Once the decision was made to combine the camps to maximize resources, the NFL settled on Indianapolis and the Hoosier Dome, later Lucas Oil Stadium, as a permanent site. The agreement to hold the event there runs until 2025. This year's NFL Draft Combine will feature 321 prospects taking part in workouts over an entire week. The event will be televised nationally on NFL Network and NFL+.
Herock, who became general manager of the Atlanta Falcons in the late 1980s and later worked in the personnel departments for the Raiders and Green Bay Packers, retired from pro football in 2001. However, he continues to run a draft consulting service called Pro Prep.
Center Zach Frazier is participating in this year's NFL Combine in Indianapolis (All Pro Photography/Dale Sparks photo).

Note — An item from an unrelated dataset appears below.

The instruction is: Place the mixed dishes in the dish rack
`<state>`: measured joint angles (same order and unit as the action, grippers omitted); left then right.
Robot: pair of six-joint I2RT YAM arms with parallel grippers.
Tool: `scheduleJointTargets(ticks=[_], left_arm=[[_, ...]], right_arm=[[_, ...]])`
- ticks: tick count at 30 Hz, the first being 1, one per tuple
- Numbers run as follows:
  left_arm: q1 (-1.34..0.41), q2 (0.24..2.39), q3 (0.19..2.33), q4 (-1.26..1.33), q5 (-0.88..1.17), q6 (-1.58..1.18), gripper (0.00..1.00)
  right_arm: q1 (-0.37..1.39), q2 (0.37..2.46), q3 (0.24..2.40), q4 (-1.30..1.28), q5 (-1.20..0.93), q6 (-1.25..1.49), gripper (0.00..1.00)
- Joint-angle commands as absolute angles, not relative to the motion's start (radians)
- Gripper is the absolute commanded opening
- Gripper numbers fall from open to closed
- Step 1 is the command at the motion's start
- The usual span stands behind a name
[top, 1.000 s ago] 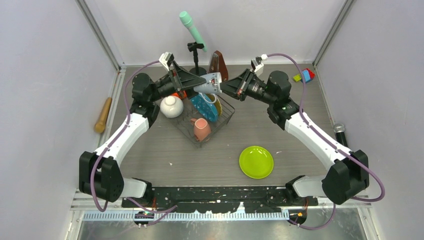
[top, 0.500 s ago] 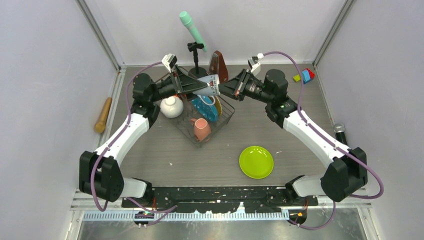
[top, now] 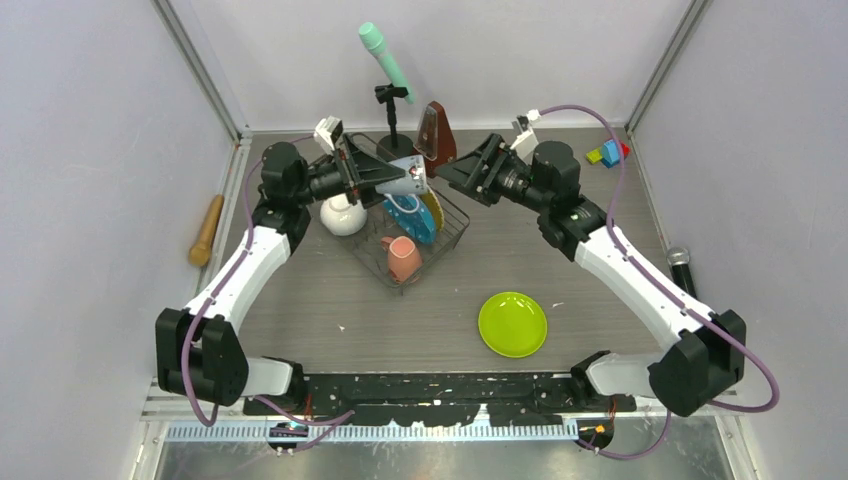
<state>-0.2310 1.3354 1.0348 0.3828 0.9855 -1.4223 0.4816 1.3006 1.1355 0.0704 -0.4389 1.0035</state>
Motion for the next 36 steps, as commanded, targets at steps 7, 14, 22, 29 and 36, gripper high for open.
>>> scheduleJointTargets(ticks=[7,14,22,29,36], left_arm=[[-0.206,1.278,1.401,-0.692,0.331,-0.921,0.00],[-0.206,1.426,1.667,-1.076,-0.159,-0.843,0.00],[-0.204,1.556,1.768,-1.047,-0.236,-0.650,0.00],[-0.201,1.630,1.810,-0.889,-0.387,-0.326,0.00],[-0.199,1.659,1.742,-0.707,-0.231,0.138,0.00]], right_arm=[[0.472,1.073,1.124,-0.238,0.143,0.856,0.73],[0.472,1.006,1.137,-0.318,0.221,0.777,0.72],[0.472,0.983,1.153,-0.364,0.218,0.734,0.73],[0.472,0.986,1.183,-0.393,0.179,0.710,0.72],[0.472,0.992,1.213,-0.416,0.166,0.695,0.73]])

"The interviews have become such an integral part of the process, and everybody wants to meet (the players)," Herock explained. "I started doing this years before. I'd go to the East-West Game, or the Blue-Gray Game, and I'd take one of our interns, sit them down in a room, send guys up to the room and we'd interview them off certain questions we'd ask them."
Now, he prepares players beforehand for their interview process in Indianapolis.
"I've spent enough of my life at combines," he said. "I don't want to go to another one."
Once, when Herock was sitting at the starting line of the 40-yard dash with coach Bill Parcells and others, Raiders owner Al Davis began talking about the immense potential for this event.
"I sat down early, and Mr. Davis and I are talking, and he said, 'Ken, you know, we could put this on TV and make a lot of money. TV would pay for everything.' I thought to myself, 'Who in the hell would want to watch some kid run 40s?' Herock said. "That's how dumb I was. He said, 'People will want to see this.'
"I didn't have the vision he had," Herock added.
Indeed, Al Davis was a visionary.
As for Frazier, Herock is aware of him and believes he is a strong pro prospect likely to be taken in the top three rounds in this year's draft.
"I like him," he said. "He's a good player and center is the right position for him in the pros."